Bullock’s complaint is valid and urgent. The key to preventing wildfires from becoming big, dangerous and catastrophically expensive is early attack – stopping the blaze. One percent of wildfires consume 30 percent of all spending. The best strategy is to keep fires from becoming part of the worst 1 percent.
Montana Department of Natural Resources Conservation has been successful in initial attacks with four military helicopters specially modified by the state for firefighting. These aircraft have safely and effectively been used to attack fires with 324-gallon buckets of water.
But the USDA fire policy relayed to the state just last year says the Montana buckets are 100 gallons too big, state forester Bob Harrington told the Associated Press.

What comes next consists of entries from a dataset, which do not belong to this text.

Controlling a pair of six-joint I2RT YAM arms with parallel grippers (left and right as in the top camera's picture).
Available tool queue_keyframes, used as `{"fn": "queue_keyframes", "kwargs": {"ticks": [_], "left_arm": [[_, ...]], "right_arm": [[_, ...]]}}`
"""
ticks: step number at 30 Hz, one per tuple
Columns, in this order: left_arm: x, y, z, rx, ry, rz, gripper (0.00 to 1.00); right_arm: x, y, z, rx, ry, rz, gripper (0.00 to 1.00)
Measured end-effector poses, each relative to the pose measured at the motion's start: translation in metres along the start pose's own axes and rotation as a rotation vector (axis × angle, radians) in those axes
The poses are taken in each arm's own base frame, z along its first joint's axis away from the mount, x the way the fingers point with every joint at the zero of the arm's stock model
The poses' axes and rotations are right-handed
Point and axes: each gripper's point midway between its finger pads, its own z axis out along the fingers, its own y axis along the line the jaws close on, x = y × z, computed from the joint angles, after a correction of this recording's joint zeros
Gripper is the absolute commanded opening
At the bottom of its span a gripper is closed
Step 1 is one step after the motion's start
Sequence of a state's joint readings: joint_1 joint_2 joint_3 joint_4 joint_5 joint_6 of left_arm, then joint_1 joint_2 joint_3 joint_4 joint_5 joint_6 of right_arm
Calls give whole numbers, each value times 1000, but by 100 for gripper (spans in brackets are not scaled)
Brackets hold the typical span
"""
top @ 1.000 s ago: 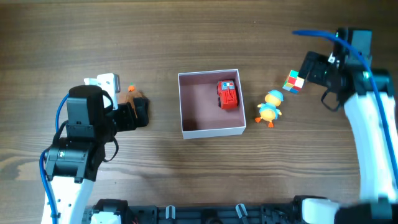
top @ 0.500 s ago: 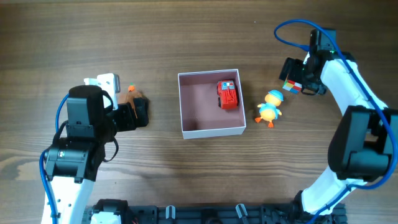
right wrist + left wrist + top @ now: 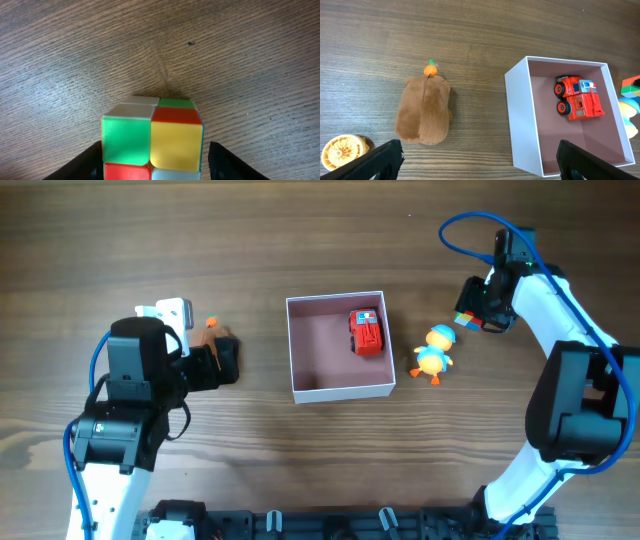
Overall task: Pack container
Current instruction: 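Move the right gripper to the colour cube and grasp it, then carry the colour cube into the box beside the truck and release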
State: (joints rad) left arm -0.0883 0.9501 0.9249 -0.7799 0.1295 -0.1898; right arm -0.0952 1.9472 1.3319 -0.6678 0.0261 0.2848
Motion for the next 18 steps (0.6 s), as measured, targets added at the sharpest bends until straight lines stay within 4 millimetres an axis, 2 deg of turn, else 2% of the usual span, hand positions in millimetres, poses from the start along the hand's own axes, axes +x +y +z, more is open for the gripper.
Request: {"fn": "queue_keyframes", "kwargs": {"ticks": [4, 8, 10, 13, 16, 18], "left_arm": [[0, 0, 0, 0, 0, 0, 100], [0, 0, 0, 0, 0, 0, 100], [0, 0, 0, 0, 0, 0, 100], [0, 0, 0, 0, 0, 0, 100], [0, 0, 0, 0, 0, 0, 100], [0, 0, 0, 0, 0, 0, 100]], "right_arm": [[1, 0, 0, 0, 2, 2, 45], [2, 0, 0, 2, 7, 1, 29], [3, -1, 0, 3, 13, 2, 18], [8, -2, -4, 8, 30, 1, 10], [5, 2, -26, -4, -5, -19, 4], [-5, 14, -60, -35, -90, -58, 4]]}}
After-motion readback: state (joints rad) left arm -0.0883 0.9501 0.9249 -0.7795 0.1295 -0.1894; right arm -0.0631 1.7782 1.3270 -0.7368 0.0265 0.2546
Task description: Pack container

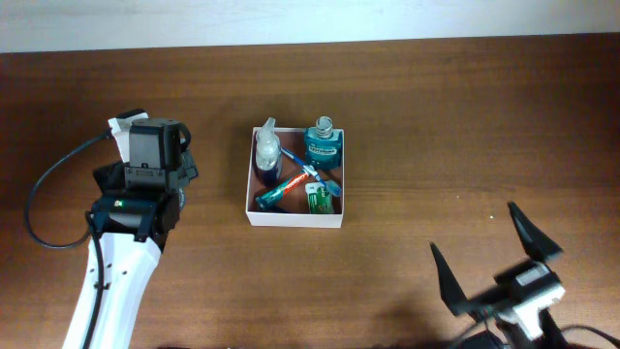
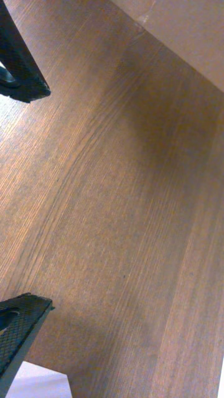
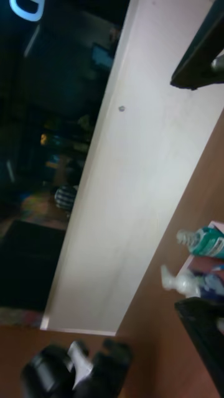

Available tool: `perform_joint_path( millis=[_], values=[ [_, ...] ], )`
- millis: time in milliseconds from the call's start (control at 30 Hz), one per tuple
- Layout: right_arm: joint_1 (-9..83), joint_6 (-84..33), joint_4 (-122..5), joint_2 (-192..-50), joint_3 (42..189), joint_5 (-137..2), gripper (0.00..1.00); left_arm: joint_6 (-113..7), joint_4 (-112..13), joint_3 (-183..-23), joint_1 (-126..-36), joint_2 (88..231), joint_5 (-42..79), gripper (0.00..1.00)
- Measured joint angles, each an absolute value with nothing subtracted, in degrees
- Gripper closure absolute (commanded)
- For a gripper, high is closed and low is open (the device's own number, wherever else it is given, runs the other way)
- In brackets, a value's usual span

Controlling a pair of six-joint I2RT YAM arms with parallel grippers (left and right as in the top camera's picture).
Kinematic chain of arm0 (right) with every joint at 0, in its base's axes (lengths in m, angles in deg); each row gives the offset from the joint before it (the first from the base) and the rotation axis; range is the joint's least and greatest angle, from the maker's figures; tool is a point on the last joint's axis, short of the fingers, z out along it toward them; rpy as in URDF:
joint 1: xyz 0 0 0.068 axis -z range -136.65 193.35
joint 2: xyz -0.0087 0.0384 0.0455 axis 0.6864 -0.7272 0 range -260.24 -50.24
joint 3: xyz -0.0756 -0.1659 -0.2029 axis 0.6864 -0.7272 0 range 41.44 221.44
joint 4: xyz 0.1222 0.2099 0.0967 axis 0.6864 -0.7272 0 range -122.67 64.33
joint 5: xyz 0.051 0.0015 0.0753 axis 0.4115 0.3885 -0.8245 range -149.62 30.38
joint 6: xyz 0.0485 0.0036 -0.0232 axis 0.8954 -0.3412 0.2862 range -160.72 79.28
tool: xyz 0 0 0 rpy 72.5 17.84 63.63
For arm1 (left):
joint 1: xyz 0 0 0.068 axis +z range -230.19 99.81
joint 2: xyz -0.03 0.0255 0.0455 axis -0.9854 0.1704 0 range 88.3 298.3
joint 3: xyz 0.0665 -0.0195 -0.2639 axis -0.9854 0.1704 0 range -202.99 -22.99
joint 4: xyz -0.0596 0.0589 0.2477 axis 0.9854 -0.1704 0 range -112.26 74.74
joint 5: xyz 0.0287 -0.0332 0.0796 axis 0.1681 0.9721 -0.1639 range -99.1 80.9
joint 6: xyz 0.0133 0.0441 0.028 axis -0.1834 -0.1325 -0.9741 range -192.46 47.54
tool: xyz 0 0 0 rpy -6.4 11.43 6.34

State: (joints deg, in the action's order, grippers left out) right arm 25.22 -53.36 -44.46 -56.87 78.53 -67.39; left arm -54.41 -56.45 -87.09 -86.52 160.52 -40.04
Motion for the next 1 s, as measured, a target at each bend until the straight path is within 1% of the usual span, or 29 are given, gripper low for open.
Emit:
perform_joint_path(
  millis=[100, 233, 367, 667, 1000],
  values=[
    [26.99, -53.43, -36.61, -56.37, 72.25, -68.88, 0.01, -54.41, -56.45, -87.09, -86.54, 160.52, -40.04, 0.01],
    [28.82, -53.65, -29.86, -53.85, 65.39, -70.34, 0.01, -54.41, -56.45, -87.09, -86.54, 160.52, -40.04, 0.01],
    [29.83, -54.06, -26.47, -51.30, 61.02, -70.47, 0.01, -54.41, -56.45, -87.09, -86.54, 160.52, -40.04, 0.01],
    [32.91, -54.43, -19.61, -51.08, 53.96, -70.47, 0.01, -54.39, -56.45, -87.09, -86.54, 160.52, -40.04, 0.01],
    [33.20, -54.48, -15.67, -51.08, 45.70, -70.43, 0.01, -54.39, -56.45, -87.09, -86.54, 160.52, -40.04, 0.01]
  ],
)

So the helicopters can’t fight fire on federal land. At a time when every U.S. wildland firefighting resource is committed and help is being brought in from as far away as New Zealand and Australia, it’s absurd to turn down help right here in Montana. It’s also dangerous. We are all in this fire season together. A fire burning on federal land this afternoon can easily spread to state or private land as heat, drought and unpredictable winds fan the conflagration.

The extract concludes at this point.